++++ THE DATA

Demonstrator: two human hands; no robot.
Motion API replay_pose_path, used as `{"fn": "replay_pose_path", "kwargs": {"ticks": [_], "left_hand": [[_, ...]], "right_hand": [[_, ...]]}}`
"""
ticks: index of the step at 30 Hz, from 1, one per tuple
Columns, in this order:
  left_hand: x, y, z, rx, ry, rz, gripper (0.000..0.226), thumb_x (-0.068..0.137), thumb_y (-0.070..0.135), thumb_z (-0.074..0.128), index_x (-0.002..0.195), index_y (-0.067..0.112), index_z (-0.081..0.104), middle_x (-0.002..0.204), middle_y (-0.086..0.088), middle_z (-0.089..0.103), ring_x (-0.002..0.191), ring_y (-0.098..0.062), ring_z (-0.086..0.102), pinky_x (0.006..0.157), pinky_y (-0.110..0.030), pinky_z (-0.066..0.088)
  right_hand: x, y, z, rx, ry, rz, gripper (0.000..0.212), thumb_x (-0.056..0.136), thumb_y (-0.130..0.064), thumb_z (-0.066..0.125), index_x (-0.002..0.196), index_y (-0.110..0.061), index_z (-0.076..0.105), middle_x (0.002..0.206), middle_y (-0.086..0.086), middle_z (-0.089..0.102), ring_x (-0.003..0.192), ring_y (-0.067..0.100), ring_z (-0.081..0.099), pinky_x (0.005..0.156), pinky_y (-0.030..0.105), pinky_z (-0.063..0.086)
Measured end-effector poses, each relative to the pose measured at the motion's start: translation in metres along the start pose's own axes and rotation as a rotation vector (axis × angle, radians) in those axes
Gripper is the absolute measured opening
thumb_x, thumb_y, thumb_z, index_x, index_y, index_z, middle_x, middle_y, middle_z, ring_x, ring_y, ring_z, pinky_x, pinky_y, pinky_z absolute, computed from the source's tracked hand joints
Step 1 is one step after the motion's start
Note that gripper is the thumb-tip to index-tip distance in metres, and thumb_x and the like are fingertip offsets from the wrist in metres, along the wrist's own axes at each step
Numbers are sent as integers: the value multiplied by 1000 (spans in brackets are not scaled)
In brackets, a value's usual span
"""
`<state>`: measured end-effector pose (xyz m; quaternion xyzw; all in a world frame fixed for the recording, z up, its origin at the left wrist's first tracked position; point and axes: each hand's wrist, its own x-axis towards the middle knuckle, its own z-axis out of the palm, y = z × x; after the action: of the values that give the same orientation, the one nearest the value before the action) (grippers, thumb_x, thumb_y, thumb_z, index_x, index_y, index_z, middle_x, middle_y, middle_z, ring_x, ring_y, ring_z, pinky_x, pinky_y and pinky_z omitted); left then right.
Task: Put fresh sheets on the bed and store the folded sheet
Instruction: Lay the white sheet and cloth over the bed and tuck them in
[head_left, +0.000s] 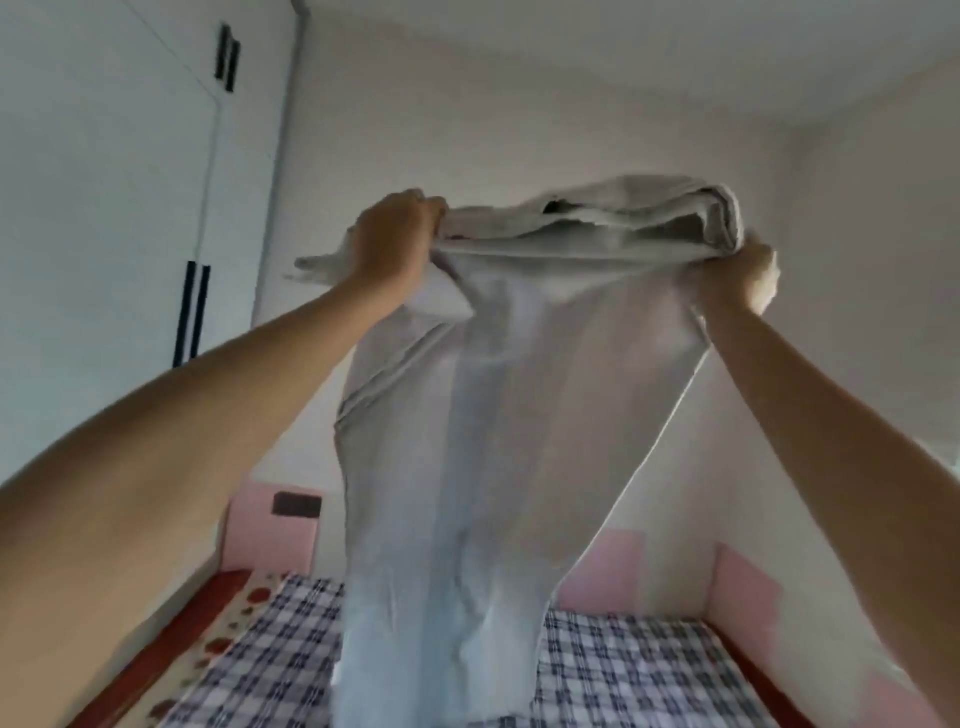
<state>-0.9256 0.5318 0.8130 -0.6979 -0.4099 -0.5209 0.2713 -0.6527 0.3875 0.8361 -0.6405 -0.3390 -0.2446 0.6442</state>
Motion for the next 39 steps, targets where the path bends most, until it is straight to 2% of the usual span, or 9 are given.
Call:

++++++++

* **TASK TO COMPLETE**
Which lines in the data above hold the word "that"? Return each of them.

* **WRITTEN REPLY**
Note that gripper is the thumb-tip to index-tip distance in metres, and thumb_x and the like are fingertip offsets from the wrist in metres, along the wrist's own axes at each step
`<state>`: measured end-effector pose (xyz m; quaternion xyzw; all in a world frame fixed for the recording, z up, its origin at the left wrist's first tracked position; point and axes: each hand's wrist, its own x-axis towards the middle knuckle, its own z-axis out of the palm, y = z × x; after the action: of the values that give the same orientation, the one nearest the value before the action) (grippers, thumb_x, thumb_y, thumb_z, index_x, index_y, index_z, middle_x, middle_y, middle_z, ring_x, ring_y, ring_z, pinky_x, pinky_y and pinky_z omitted); left then right.

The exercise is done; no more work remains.